Mots clés : Marco Calliari, Daby Touré, FrancoFolies de Montréal, Festival et fête, Musique, Montréal

Victoria Abril

Photo: Jacques Grenier

Moments d'extase et d'excitation, moments plus intimes ou de grandes célébrations. Reggae roots, soul créole, gnawa, afro jazz, Afrique plurielle, Québec métis, chants soufis, rap autochtone, musique brésilianisée, salsa et j'en passe: la qualité des spectacles offerts n'a fait aucun doute. Pourtant, au lendemain de cette vingtième édition des Francos, une question se pose: qu'advient-il des talents francophones qui s'expriment en une autre langue que le français?
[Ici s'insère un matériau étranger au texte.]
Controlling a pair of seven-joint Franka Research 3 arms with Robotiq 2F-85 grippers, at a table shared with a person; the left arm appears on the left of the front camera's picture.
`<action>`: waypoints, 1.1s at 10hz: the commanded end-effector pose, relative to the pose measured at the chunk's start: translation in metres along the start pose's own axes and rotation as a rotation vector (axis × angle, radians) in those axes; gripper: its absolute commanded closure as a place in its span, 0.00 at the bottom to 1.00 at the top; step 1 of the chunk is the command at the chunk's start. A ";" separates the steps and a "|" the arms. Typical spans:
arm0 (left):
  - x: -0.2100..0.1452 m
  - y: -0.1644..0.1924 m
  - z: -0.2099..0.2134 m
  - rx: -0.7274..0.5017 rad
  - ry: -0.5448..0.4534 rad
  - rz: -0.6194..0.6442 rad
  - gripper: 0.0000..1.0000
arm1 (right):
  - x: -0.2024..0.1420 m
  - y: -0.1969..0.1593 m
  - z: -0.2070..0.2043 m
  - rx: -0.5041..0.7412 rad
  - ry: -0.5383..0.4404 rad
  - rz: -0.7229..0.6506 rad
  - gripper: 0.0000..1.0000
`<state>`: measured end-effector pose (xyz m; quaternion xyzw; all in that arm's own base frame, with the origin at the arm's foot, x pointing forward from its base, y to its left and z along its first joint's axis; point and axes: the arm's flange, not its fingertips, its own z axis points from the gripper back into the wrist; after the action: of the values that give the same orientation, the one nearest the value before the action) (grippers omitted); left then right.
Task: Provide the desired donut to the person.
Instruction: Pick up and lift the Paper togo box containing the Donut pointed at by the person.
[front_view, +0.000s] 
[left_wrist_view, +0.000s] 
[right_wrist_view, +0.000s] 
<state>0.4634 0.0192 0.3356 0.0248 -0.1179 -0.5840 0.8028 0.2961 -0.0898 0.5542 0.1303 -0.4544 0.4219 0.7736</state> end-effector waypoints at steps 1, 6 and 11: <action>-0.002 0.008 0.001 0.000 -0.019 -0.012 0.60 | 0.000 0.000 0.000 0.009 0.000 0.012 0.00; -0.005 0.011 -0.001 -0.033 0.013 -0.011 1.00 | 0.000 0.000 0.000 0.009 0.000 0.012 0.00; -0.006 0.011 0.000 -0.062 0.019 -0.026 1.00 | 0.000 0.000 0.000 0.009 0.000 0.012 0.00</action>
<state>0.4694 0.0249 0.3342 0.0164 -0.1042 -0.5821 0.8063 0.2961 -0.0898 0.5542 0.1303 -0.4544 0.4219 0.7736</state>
- Le moment de réflexion: comment se fait-il que, à l'exception de Daby Touré à qui l'on aurait fort bien pu proposer un spectacle à part entière, aucune découverte africaine ou antillaise d'envergure internationale n'ait été présentée en salle. Pour quelle raison avoir confiné les musiciens locaux sur les scènes extérieures ou au Complexe Desjardins? S'il est vrai que la Grande Fête multiculturelle et que le concert de Paul Kunigis furent de véritables tribunes offertes à des créateurs montréalais, il m'apparaît important d'accroître la présence en salle des révélations internationales aussi bien que des musiciens immigrants.

- Le moment de grand rassemblement: la Grande Fête multiculturelle. Fort bien animée par un Marco Calliari qui chantait, hurlait et tournoyait comme toujours, mais qui savait aussi se faire discret, cette ode à la diversité fut la meilleure de l'histoire des Francos. Même Ima paraissait en phase avec ce genre de happening.

- Le moment de transe militante: Tiken Jah Fakoly. Une machine formidablement huilée, un message plus percutant que jamais et des sons africains dans la machine, l'Ivoirien en exil a fait plonger les Montréalais une fois de plus dans son reggae roots transformé en rave. Pour ce genre de moment, une mention spéciale revient aux Montréalais de Deya.

- Le moment mi-figue, mi-raisin: Victoria Abril. Si l'intention de mélanger les grandes chansons françaises à l'univers du flamenco est louable, la chanteuse comédienne andalouse ne chantera jamais avec le feu dévorant du duende. D'où cette impression d'une rencontre manquée entre deux mondes, qui, séparément, ne manquaient pas de charme.

- Le moment de la révélation: Tifane possède l'art du soul créole. La voix grave et profonde, la volonté de cultiver le caractère pluriel de sa culture haïtienne, on la sent prête à se lancer sur les traces de la grande soeur Émeline.

- Le moment de la fête au village mondial: Amadou et Mariam, en version légèrement plus rock que lors des concerts précédents, ont encore une fois démontré jusqu'à quel point leur synthèse si naturelle de rock blues malien peut rayonner de façon autonome sans l'apport de Manu Chao.

- Le moment divin: Lilison di Kinara. Comment ce groupe a-t-il pu réussir à créer à ce point une atmosphère de recueillement, de sérénité et de communion. On se croyait à l'agora du Complexe Desjardins. On était au temple.

- Le double moment pour la paix: Saïd Mesnaoui et Musa Dieng Kala ont porté la mélopée apaisante. Saïd, engagé, avec des accents de gnawa et un son très mature; Musa, étonnamment dansant sur la route de la spiritualité. Deux artistes essentiels.

- Le moment des batteurs ivoiriens: Namori et Zwa. Chacun à leur tour, ils ont bellement animé des facettes différentes de leur culture ouverte au monde. Namori, ultravitaminé et encore plus afro jazz qu'auparavant; Momo Coulibaly, variant les tempos et se promenant dans plusieurs sphères du continent noir.

- Le moment du Québec métissé: Ouanani. Du Gaston Miron en konpa ragga, du Saint-Mathieu funky, le vote etnik dans la machine et l'accent de Dédé plein les tripes, le groupe multilingue trace les frontières d'un Québec bien réel. Le potentiel se confirme, ne manque que le temps pour activer davantage la combustion.